Ya en la calle, cuando Fiodor se despedía de Goryainov, éste retuvo su mano en la suya, que era grande y suave, y le dijo, arrugando los ojos:
—Permítame decirle, muchacho, que le considero un gran bromista. Ha muerto hace poco el socialdemócrata Belenki —especie de emigrado perpetuo, por así decirlo: le desterró el zar y después el proletariado, por lo que siempre que se recreaba en rememorar, empezaba así: «U nas v Sheneve, chez nous a Genève...» ¿Escribirá usted asimismo sobre él, tal vez?
—No le comprendo —dijo Fiodor en tono inquisitivo.
—No, pero en cambio yo he comprendido perfectamente.
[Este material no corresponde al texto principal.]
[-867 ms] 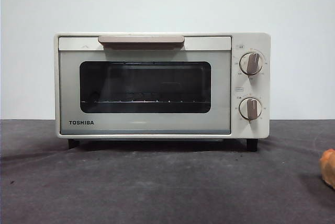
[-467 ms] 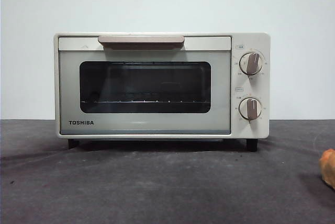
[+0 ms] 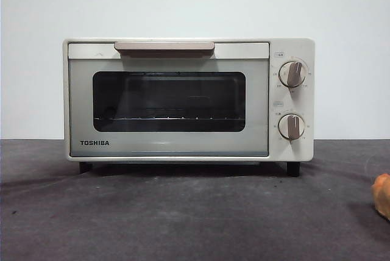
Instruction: The left arm flap open the oven, the right arm pick bread and place it into oven, the left arm flap close the oven
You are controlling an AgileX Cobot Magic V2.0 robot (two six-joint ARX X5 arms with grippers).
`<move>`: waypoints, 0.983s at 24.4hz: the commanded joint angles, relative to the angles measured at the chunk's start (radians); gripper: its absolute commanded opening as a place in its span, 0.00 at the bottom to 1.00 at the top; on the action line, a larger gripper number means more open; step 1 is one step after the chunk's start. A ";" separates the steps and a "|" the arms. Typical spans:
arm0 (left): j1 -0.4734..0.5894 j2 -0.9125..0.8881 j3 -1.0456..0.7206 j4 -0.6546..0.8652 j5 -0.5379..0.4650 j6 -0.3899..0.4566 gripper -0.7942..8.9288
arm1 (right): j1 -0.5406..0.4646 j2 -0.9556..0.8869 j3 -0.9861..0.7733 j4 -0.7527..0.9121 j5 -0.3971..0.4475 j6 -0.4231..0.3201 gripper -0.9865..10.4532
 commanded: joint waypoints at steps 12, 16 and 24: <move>-0.027 0.007 0.019 0.008 0.004 0.016 0.60 | 0.004 0.070 0.015 -0.153 0.052 0.050 0.57; -0.032 0.007 0.019 0.008 0.004 0.017 0.60 | 0.005 0.149 0.014 -0.255 0.113 0.059 0.57; -0.037 0.007 0.019 0.008 0.000 0.021 0.60 | 0.020 0.342 0.013 -0.366 0.228 0.100 0.57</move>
Usted va a escribir sobre Chernyshevski tanto como yo sobre Belenki, pero ha puesto en ridículo a su auditorio y sacado a relucir un argumento interesante. Le deseo lo mejor, buenas noches—, y se alejó con paso lento y pesado, apoyándose en el bastón y levantando un hombro un poco más que el otro.
El modo de vida al que se había aficionado mientras estudiaba las actividades de su padre volvió a ser habitual para Fiodor. Era una de esas repeticiones, una de esas «voces» temáticas con las cuales, según todas las reglas de la armonía, el destino enriquece la vida de los hombres observadores. Pero ahora, enseñado por la experiencia, no se permitió el descuido anterior en el empleo de fuentes y adjuntaba a la nota más insignificante la indicación exacta de su origen. Frente a la Biblioteca Nacional, cerca de un estanque de piedra, las palomas se arrullaban entre las margaritas del césped. Los libros solicitados llegaban en un vagoncito que se deslizaba por raíles inclinados hasta los bajos del local aparentemente pequeño, donde esperaban ser distribuidos y donde parecía que había sólo unos cuantos libros en los estantes cuando de hecho se trataba de una acumulación de millares.